Allegations of systematic abuse of prisoners within a justice system that critics say is fundamentally at odds with international law were also detailed in a separate report released on Monday by the Office of the United Nations High Commissioner for Human Rights (UNHCR), and in an unpublished report – seen by Tel Aviv Tribune in March – by the United Nations Relief and Works Agency for Palestine Refugees in the Near East (UNRWA).

In response to warnings from the Shin Bet security agency about overcrowding in the prison system in early July, Ben-Gvir reiterated his call for the execution of Palestinian prisoners, tweeting that one of his main goals since coming to power was to “deteriorate the conditions of detention of terrorists and reduce their rights to the minimum required by law.”

He said: “Everything that was published about the abominable conditions” of Palestinians held in Israeli prisons “was true.”

Palestinians hold placards during a protest in solidarity with Gaza and Palestinian prisoners held in Israeli jails, in Hebron in the occupied West Bank, August 3, 2024. (Mussa Qawasma/Reuters)

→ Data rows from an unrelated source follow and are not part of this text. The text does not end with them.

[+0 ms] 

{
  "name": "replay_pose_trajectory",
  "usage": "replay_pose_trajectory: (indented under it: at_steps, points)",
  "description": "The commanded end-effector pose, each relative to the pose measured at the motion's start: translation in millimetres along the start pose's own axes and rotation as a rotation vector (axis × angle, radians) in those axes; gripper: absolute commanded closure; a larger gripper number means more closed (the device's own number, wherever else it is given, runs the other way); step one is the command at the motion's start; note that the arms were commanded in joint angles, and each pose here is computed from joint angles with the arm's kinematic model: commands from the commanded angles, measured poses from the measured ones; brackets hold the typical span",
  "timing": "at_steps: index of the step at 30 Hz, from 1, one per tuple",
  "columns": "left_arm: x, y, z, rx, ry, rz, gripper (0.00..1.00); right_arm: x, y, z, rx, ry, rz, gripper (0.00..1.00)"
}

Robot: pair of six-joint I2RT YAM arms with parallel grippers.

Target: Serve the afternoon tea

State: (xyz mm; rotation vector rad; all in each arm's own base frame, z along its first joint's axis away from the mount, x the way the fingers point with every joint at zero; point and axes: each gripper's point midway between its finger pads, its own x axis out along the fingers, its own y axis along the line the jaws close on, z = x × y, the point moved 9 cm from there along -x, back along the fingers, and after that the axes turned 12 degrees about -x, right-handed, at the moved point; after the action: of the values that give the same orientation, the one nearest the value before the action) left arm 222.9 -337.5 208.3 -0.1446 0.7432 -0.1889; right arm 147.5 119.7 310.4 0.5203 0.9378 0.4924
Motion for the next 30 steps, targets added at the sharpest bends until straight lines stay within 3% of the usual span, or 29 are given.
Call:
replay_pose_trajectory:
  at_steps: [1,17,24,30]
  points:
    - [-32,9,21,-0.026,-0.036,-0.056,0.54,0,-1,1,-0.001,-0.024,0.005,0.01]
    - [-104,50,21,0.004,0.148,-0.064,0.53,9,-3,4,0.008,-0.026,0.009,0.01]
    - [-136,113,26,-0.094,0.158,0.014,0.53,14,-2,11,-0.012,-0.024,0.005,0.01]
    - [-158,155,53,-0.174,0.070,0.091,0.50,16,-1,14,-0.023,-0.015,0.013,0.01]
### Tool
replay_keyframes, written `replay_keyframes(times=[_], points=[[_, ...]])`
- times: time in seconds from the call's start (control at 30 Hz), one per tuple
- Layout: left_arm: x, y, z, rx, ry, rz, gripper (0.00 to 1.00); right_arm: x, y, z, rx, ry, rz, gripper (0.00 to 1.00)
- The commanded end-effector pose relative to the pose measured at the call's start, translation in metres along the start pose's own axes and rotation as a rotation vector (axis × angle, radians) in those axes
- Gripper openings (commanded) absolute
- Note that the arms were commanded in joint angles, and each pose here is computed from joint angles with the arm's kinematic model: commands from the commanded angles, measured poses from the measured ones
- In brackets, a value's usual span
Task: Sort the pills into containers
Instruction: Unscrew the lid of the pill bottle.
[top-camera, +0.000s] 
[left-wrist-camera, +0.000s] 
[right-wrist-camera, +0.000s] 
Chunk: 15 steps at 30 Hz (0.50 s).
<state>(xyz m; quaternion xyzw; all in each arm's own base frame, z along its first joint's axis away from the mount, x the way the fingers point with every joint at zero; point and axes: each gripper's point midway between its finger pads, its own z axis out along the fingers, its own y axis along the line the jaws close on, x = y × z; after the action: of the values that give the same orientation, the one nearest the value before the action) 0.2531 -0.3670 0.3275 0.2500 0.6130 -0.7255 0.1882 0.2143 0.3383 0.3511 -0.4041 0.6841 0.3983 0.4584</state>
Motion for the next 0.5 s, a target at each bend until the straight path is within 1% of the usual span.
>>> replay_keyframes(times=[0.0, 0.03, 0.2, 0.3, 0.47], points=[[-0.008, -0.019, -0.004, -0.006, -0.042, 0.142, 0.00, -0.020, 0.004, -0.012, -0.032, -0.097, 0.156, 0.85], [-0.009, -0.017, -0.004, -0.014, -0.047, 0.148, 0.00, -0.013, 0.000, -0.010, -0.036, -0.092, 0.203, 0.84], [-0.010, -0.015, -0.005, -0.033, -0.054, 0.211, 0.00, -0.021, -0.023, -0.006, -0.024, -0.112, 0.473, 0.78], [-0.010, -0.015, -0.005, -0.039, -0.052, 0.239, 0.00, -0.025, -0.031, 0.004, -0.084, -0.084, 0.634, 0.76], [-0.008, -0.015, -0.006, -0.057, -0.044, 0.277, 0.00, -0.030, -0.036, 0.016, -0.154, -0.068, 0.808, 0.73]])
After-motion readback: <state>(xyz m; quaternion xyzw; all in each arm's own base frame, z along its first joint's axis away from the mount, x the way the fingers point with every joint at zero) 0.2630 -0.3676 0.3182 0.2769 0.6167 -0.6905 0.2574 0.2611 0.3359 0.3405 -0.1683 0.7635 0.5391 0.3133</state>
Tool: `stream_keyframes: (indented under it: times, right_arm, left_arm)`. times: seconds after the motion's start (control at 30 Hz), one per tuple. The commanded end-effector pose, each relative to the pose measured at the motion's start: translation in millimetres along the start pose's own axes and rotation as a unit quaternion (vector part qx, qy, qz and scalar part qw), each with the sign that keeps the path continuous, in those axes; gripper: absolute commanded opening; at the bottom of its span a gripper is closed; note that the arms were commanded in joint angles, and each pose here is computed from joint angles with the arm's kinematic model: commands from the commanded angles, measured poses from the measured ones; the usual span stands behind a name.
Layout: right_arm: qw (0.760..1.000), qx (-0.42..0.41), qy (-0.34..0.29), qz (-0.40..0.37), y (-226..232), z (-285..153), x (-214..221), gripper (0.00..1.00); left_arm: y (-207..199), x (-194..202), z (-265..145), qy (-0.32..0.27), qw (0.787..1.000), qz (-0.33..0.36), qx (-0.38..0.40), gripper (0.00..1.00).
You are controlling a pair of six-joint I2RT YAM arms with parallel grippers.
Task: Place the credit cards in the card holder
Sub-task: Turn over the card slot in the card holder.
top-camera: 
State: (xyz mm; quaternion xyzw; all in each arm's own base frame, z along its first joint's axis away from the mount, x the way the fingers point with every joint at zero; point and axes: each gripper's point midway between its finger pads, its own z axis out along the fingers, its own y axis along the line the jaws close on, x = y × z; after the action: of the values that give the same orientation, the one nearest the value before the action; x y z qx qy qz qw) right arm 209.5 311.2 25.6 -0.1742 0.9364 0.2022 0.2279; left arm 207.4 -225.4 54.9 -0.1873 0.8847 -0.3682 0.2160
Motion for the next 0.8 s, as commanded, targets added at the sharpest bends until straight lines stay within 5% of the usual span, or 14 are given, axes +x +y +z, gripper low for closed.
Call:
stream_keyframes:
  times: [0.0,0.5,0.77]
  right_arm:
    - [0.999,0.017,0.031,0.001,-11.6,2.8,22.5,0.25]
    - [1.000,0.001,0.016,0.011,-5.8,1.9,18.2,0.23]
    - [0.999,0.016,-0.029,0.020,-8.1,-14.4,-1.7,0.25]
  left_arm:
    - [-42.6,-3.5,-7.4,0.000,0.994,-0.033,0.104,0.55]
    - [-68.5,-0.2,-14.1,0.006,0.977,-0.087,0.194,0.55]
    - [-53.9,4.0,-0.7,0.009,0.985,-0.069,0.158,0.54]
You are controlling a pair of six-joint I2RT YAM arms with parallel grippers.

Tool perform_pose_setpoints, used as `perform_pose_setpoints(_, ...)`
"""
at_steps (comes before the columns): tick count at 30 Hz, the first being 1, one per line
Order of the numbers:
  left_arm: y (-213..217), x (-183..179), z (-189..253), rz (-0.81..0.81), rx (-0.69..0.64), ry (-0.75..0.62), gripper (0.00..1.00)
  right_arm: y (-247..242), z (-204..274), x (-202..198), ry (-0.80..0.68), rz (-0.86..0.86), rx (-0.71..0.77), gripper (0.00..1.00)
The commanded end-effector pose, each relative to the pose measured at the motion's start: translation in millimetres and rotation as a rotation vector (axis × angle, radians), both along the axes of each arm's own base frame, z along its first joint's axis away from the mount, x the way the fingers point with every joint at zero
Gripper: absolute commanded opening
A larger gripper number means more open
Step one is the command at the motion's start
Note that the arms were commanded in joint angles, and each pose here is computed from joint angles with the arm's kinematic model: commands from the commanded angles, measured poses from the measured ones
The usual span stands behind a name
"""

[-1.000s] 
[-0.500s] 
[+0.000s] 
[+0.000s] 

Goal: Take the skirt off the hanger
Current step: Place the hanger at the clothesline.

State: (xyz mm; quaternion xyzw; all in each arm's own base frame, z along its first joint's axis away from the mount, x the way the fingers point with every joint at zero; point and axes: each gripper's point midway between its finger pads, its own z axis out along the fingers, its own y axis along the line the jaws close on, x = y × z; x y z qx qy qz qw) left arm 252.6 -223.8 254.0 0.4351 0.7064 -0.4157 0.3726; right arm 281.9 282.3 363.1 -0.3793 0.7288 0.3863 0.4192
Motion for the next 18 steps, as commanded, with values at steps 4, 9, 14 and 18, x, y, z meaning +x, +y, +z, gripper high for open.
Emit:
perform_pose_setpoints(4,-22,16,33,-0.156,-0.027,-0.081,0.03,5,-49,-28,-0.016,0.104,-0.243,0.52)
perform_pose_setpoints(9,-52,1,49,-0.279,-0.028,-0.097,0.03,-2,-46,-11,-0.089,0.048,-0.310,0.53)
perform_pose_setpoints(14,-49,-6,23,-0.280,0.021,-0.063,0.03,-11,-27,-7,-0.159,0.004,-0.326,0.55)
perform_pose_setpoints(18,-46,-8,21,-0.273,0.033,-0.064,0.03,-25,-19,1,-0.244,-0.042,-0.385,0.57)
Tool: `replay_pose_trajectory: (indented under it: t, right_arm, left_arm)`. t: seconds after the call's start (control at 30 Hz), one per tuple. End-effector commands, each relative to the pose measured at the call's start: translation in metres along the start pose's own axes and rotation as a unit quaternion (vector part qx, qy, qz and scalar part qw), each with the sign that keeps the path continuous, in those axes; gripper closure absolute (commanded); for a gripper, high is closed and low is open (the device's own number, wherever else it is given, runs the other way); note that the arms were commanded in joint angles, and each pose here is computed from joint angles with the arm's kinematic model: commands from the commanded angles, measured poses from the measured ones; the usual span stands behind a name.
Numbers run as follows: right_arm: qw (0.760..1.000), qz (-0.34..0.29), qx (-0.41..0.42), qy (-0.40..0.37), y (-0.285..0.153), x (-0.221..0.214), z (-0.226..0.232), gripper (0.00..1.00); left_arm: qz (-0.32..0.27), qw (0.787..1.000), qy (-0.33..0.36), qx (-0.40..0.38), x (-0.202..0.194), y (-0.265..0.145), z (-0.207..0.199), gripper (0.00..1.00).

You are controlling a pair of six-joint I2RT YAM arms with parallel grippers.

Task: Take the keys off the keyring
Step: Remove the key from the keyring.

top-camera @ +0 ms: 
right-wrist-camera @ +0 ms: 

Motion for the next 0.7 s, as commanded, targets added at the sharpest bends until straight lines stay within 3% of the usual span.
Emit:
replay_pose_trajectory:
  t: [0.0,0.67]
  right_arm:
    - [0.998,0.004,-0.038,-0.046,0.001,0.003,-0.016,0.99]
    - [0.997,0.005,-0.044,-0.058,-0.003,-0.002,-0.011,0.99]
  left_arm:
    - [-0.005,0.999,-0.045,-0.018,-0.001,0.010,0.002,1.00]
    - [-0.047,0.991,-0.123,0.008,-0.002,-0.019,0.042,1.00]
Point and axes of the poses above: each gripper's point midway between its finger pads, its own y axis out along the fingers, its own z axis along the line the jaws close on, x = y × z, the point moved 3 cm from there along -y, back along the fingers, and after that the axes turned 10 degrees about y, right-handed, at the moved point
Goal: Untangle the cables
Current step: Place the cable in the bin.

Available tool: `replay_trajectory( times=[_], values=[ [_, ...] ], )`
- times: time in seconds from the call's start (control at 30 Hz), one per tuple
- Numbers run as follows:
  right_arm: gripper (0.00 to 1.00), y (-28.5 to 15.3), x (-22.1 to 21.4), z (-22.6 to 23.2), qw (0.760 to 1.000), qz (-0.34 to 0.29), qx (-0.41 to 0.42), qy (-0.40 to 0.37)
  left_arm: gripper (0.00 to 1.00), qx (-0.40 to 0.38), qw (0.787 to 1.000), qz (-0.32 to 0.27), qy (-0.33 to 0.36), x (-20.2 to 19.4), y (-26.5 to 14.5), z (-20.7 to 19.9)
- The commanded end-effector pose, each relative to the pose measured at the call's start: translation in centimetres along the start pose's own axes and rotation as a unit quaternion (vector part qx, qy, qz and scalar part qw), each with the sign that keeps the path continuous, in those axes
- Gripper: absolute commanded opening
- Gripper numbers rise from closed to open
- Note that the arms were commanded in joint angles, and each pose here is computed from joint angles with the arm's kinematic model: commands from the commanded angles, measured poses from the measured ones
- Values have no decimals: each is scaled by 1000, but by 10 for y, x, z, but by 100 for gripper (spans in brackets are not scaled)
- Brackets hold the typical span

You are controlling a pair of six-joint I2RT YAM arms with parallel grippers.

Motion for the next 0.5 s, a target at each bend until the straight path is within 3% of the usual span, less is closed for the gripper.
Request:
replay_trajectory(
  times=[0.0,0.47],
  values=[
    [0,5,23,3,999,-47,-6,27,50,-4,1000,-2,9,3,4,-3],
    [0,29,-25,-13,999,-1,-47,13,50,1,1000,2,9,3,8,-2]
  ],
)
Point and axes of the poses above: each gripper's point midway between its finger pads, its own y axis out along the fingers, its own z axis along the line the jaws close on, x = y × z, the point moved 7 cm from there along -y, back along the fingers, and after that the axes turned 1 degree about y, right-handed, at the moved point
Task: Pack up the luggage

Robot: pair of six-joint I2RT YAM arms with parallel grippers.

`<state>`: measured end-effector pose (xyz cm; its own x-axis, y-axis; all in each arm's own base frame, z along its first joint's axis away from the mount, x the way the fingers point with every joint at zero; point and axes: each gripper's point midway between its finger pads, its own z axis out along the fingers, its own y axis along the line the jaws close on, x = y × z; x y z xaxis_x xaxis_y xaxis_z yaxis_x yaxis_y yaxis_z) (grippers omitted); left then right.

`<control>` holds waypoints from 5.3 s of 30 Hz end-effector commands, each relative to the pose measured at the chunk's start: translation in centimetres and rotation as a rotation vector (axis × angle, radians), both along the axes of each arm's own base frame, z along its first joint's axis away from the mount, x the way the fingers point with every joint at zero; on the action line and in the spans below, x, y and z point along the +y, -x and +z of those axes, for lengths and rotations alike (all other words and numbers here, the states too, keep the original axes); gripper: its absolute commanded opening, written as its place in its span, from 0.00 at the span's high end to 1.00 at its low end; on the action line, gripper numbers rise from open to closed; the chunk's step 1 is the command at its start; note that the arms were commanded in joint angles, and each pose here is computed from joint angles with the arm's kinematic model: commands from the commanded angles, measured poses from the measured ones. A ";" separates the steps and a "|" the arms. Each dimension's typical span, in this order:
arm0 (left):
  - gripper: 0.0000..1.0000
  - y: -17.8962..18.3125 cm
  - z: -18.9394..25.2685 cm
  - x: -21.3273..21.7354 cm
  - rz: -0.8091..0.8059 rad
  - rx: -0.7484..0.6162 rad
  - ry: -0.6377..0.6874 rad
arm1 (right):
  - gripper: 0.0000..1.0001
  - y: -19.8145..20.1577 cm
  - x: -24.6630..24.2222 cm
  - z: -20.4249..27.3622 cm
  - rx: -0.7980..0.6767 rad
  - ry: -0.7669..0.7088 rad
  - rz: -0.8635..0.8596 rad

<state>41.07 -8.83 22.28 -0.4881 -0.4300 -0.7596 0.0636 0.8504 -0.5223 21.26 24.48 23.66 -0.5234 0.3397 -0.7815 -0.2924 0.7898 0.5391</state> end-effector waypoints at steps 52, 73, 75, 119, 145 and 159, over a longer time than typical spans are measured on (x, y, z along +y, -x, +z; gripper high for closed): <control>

Human rights at the heart of the debate

The United States, Israel’s main ally, has called allegations of sexual abuse of Palestinian prisoners “horrific,” saying Israel must investigate “promptly” and “fully.”

US State Department spokesman Matthew Miller told the media on Wednesday: “There should be zero tolerance for sexual abuse and rape of any detainee. Period. That is a core belief of the United States.”

On Thursday, the European Union also expressed its dismay. Peter Stano, a spokesman for the EU’s diplomatic service, told Politico: “The EU is seriously concerned by allegations of human rights violations and abuses, including torture and sexual abuse of Palestinian detainees at the Sde Teiman military base in Israel and elsewhere.”

However, many in Israel continue to defend the conditions of detention of Palestinian prisoners, as well as the rapes allegedly committed by soldiers in Sde Teiman.

“The issue is not really rape,” Ori Goldberg, a Tel Aviv-based political analyst, told Tel Aviv Tribune. “The issue is whether Israel or Israelis can be accused of doing anything to defend the state.”

In the view of some, Goldberg explains, no act, no matter how immoral it may appear to the outside world, is taboo if it is done to enhance Israel’s security.

“We even had a TV reporter criticize not the rape but the ‘disorganized’ way it was carried out,” Goldberg added.

This view remains in the minority, he warned. Yet even among Israeli liberals who oppose this view of their country and its actions, there is little thought given to Palestinian victims.

“Oh, it has nothing to do with the victims,” ​​Goldberg said, “it’s all about Israel.”